_What you have to do_
Quote the material below exactly as written, from the first line to the line that holds "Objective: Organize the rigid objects", endpoints included.
□ □ □ □ □
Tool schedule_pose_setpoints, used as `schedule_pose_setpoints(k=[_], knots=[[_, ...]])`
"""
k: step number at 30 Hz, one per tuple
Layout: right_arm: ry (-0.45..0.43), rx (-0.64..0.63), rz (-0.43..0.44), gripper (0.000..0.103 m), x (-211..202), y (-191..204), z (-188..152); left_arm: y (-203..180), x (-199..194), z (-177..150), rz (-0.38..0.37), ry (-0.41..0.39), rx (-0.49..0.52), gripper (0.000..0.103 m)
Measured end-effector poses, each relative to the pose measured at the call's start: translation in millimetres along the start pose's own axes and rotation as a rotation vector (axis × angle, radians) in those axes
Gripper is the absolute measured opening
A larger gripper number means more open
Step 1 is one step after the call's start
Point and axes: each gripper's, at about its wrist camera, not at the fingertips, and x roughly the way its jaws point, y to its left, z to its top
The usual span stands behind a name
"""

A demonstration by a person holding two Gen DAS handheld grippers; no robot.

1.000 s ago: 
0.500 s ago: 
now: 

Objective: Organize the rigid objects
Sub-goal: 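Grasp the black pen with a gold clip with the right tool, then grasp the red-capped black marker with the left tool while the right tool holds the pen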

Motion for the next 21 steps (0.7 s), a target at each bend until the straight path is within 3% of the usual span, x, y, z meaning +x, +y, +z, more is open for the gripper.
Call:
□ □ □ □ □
_Task response_
Tool schedule_pose_setpoints, used as `schedule_pose_setpoints(k=[_], knots=[[_, ...]])`
"""
k: step number at 30 Hz, one per tuple
Layout: right_arm: ry (-0.45..0.43), rx (-0.64..0.63), rz (-0.43..0.44), gripper (0.000..0.103 m), x (-211..202), y (-191..204), z (-188..152); left_arm: y (-203..180), x (-199..194), z (-177..150), rz (-0.38..0.37), ry (-0.41..0.39), rx (-0.49..0.52), gripper (0.000..0.103 m)
Measured end-effector poses, each relative to the pose measured at the call's start: translation in millimetres along the start pose's own axes and rotation as a rotation vector (axis × angle, radians) in those axes
Gripper is the absolute measured opening
A larger gripper number means more open
Step 1 is one step after the call's start
Point and axes: each gripper's, at about its wrist camera, not at the fingertips, and x roughly the way its jaws point, y to its left, z to its top
The usual span stands behind a name
"""

A demonstration by a person holding two Gen DAS handheld grippers; no robot.

1.000 s ago: 
0.500 s ago: 
now: 

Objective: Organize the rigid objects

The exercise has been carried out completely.